Bu, çok eski bir soru. Yani yaklaşık 200 yıllık bir soru. Ortaya çıkışı şöyle özetlenebilir:
1700'lere kadar sanat ve zanaat arasında bir fark yoktu. Yani bir çömlek ustasıyla, bir duvar ustasıyla bir mimar ya da ressam aynı kapsamdaki kişilerdi. Özel bir becerisi olan kişi. Sanat eseri denen şey de, bir amaca hizmet eden üretimdi. Yani mutfakta kullanılacak bir çömlek yapmak da, insanları eğlendiren bir tiyatro oyunu yazmak da sanat olarak görülüyordu.
1700'lerin sonlarında sanat ve zanaatin ayrı disiplinler ve dinamikler oldukları düşünülmeye başlandı. Ayrıntısına inemem, çok uzun konu. Ama sanatla zanaatin, çok sayıdaki ayrım noktasından biri, yukarda belirttiğim "amaç" meselesiydi. Sanat/zanaat ayrımına göre zanaat eseri bir amaca hizmet eden ve belirli bir amaç gözetilerek yapılan bir çalışmadır ve amacına ne kadar iyi hizmet ederse o kadar iyidir. Sanat eseri ise herhangi amaç ve belirli bir niyet gözetilmeden üretilen, herhangi bir amaca hizmet etmeden kendi başına bir varlık ve değer sunabilen bir çabaydı. Yani zanaat eseri insana hizmet etmeliydi, sanat eseri ise tamamen özgürce kendi varlığı için vardı ve kendisine hizmet ederdi.

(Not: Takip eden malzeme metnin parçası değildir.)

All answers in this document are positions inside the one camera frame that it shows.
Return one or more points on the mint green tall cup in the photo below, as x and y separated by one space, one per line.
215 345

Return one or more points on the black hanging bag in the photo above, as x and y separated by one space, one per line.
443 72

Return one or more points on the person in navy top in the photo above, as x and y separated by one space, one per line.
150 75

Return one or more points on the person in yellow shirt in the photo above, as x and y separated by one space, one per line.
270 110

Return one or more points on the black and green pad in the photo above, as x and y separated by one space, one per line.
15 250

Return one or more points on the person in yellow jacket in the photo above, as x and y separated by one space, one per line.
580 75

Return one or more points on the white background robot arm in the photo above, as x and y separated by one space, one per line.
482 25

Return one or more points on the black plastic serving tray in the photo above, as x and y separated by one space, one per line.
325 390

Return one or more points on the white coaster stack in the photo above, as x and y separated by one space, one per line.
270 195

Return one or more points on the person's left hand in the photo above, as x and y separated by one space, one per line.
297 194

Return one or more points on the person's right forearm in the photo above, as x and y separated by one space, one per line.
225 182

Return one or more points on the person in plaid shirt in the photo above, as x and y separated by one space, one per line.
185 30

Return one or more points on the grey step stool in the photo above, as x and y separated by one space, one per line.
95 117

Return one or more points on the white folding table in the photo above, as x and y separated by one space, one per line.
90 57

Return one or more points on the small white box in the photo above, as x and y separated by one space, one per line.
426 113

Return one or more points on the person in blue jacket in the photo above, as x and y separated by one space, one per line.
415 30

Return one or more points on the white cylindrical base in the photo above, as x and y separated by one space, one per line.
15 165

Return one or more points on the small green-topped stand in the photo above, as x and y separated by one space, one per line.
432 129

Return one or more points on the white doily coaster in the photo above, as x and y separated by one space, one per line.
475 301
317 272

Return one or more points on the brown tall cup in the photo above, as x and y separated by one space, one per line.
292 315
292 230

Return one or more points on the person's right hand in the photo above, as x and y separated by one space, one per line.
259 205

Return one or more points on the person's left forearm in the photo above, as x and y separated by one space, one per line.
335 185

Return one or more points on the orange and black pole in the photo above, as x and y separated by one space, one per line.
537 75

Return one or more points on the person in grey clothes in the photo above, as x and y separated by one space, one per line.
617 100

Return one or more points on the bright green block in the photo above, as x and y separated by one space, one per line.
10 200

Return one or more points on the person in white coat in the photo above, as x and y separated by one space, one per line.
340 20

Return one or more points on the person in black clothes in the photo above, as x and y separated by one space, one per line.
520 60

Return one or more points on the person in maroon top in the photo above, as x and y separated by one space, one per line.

Bu ayrım noktasından da bu soru doğdu: Sanat insan için mi? Bu zaten zanaat oluyor. Sanat için mi? Bu da güzel sanatlar oluyor.
Günümüzde, modern sanat anlayışının ortaya çıkıp kabul edilmesinden en az 150 yıl sonra artık, dışkısını konserve kutuya koyup sanat galerisinde sergileyen sanatçıların, bant muz'ların, Bedri Baykam'ın spermli peçetesinin, tetrisin sanat koleksiyonlarına alınmasının dönemindeyiz. Sanat, tamamen, hiç bir tartışmaya yer bırakmayacak biçimde sanat içindir. Bunun anlamı şu: Sanat insanı zerre kadar umursamaz. Sanat, sanat içindir. Her şey sanat eseri olabilir. İsteyen herkes, ürettiği ya da beğendiği şeyin sanat eseri olduğunu iddia edebilir. (Marcel Duchamp'ı sağolsun, hemen google'layın) Akla hayale sığmayacak sayısız eser, ürün, performans sanat olarak kabul edilmiştir ve müzelere, galerilere, sergilere girmiştir. Herhangi bir amaca hizmet edip etmemesi kesinlikle sanat dünyasının umurunda değildir. Osuruğunuzu kaydedip onun bir sanat eseri olduğunu iddia etmenizde hiç ama hiç bir sakınca yoktur.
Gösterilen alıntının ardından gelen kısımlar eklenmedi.